* Requirement:
In the listing beneath this line, copy exactly the lines starting with the one containing "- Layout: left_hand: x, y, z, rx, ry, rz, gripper" and going on through the one containing "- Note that".

====== Extracted records ======

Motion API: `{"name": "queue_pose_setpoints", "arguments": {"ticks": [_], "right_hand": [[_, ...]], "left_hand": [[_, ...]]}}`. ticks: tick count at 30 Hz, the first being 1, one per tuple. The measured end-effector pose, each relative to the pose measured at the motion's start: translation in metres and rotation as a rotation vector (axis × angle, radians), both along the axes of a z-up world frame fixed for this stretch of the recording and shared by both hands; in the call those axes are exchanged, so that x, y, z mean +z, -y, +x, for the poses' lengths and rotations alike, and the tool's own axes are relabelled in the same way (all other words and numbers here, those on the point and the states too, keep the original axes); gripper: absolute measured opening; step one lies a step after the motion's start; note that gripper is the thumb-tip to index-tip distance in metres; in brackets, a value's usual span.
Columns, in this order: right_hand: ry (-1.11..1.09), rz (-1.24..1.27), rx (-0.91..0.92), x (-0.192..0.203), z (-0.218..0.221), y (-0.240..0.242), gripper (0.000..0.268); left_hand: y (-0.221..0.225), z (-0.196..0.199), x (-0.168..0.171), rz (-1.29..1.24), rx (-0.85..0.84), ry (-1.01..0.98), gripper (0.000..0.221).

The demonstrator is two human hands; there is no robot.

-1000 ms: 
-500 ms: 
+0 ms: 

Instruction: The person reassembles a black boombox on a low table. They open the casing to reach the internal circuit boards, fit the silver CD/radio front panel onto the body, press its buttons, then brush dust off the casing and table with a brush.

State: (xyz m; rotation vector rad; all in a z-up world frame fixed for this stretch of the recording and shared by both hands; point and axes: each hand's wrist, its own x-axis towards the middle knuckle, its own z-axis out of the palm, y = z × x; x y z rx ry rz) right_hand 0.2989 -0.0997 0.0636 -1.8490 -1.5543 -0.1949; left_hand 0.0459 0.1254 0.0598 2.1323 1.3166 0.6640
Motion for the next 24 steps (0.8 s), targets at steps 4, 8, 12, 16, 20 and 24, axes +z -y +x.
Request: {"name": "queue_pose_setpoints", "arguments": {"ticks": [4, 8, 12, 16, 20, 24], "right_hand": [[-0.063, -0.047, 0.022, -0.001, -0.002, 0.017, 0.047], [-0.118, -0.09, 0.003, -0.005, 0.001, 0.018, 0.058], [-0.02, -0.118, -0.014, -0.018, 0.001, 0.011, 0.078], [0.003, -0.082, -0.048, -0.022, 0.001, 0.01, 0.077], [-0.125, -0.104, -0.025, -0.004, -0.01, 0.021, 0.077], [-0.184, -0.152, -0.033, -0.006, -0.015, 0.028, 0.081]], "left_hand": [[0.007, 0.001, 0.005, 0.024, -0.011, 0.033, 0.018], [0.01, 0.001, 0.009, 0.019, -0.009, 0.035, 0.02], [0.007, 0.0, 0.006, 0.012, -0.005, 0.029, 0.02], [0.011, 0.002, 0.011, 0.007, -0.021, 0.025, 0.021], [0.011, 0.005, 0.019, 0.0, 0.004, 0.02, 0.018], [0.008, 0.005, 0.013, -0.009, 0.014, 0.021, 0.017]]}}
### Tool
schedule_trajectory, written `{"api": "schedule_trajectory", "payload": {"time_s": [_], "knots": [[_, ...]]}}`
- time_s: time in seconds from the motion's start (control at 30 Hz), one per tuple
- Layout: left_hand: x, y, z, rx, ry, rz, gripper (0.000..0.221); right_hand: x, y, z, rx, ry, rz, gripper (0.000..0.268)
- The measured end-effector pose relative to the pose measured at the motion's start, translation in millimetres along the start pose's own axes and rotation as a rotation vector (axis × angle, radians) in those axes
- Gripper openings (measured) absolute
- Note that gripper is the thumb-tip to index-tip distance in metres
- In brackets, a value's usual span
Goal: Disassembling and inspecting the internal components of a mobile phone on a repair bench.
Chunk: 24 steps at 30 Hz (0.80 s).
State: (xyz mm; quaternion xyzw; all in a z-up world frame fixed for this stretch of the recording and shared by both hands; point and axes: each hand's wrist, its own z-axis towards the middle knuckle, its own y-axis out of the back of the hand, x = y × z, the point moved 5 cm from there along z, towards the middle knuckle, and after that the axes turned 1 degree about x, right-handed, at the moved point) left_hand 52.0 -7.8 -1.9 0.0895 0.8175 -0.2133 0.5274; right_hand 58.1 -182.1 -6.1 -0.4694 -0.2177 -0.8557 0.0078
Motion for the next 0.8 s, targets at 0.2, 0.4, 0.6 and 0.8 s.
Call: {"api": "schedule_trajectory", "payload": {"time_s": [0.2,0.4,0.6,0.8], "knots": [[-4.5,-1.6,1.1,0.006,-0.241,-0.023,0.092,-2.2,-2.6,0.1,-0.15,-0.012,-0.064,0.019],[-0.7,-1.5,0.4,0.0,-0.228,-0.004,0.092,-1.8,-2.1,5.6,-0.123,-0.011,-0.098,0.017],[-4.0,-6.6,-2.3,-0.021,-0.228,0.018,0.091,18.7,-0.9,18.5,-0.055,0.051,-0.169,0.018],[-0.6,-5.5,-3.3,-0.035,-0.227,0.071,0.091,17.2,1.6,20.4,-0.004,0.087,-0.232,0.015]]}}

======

* Response:
- Layout: left_hand: x, y, z, rx, ry, rz, gripper (0.000..0.221); right_hand: x, y, z, rx, ry, rz, gripper (0.000..0.268)
- The measured end-effector pose relative to the pose measured at the motion's start, translation in millimetres along the start pose's own axes and rotation as a rotation vector (axis × angle, radians) in those axes
- Gripper openings (measured) absolute
- Note that gripper is the thumb-tip to index-tip distance in metres

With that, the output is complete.